*Required action*.
Look through the listing below for lines containing "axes". State how many there are, and nothing else.

Collected data Start Marker

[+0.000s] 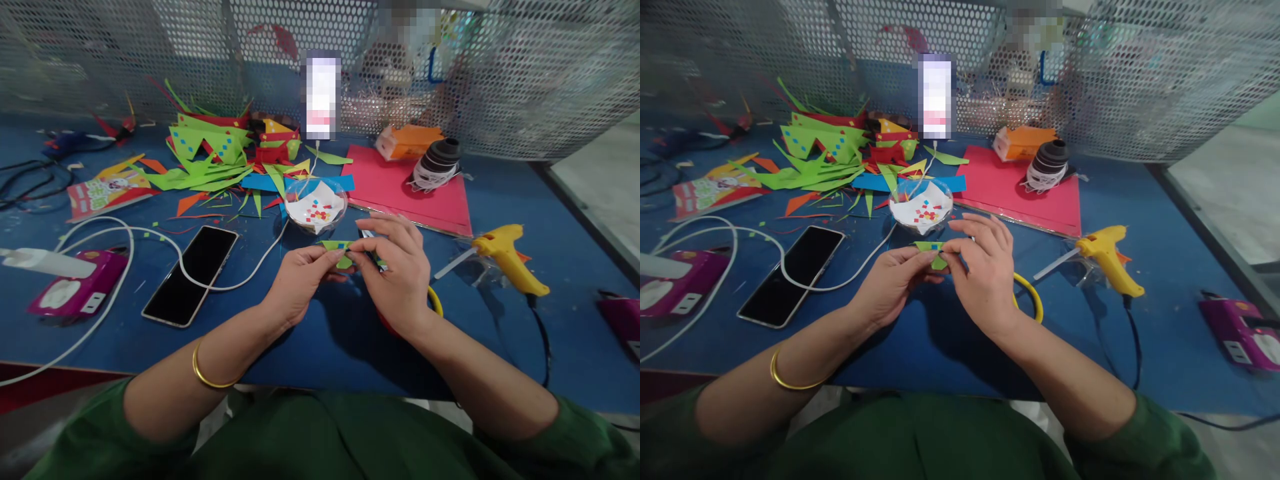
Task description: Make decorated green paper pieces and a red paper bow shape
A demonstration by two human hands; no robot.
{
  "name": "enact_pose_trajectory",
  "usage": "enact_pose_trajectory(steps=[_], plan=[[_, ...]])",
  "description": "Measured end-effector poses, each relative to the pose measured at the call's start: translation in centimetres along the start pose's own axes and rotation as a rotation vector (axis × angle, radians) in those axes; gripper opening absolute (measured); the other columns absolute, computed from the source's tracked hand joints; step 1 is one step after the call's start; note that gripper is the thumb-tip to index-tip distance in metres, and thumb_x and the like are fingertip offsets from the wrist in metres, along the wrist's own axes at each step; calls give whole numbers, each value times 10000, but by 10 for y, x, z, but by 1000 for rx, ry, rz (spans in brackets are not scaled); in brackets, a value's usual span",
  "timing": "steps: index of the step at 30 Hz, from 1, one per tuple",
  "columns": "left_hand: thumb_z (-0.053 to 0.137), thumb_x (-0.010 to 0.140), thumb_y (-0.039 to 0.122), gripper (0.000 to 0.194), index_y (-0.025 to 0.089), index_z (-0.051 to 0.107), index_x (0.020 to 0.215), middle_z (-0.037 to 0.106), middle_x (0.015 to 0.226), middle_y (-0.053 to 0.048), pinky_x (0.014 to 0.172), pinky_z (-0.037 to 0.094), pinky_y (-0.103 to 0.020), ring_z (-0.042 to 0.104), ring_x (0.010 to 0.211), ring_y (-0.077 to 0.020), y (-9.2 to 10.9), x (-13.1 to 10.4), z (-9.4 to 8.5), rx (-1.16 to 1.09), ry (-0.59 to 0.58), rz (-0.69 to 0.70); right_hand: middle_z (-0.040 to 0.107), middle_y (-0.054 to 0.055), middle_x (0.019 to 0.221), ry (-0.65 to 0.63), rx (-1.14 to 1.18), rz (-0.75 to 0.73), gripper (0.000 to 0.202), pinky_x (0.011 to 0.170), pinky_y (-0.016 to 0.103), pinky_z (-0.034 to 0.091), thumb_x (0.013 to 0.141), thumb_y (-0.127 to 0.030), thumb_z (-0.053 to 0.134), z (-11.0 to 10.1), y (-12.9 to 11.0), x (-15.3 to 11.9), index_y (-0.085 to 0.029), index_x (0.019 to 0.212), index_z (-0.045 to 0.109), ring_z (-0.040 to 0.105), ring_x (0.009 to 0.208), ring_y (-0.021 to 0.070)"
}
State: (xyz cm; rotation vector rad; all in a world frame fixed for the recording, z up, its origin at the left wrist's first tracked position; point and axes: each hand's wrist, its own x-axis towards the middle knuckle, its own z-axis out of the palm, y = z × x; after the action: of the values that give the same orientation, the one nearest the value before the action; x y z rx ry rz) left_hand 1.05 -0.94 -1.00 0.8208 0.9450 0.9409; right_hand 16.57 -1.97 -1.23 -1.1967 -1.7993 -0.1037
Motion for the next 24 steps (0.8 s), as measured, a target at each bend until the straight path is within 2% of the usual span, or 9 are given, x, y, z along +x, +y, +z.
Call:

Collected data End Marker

*Solution to this problem*.
2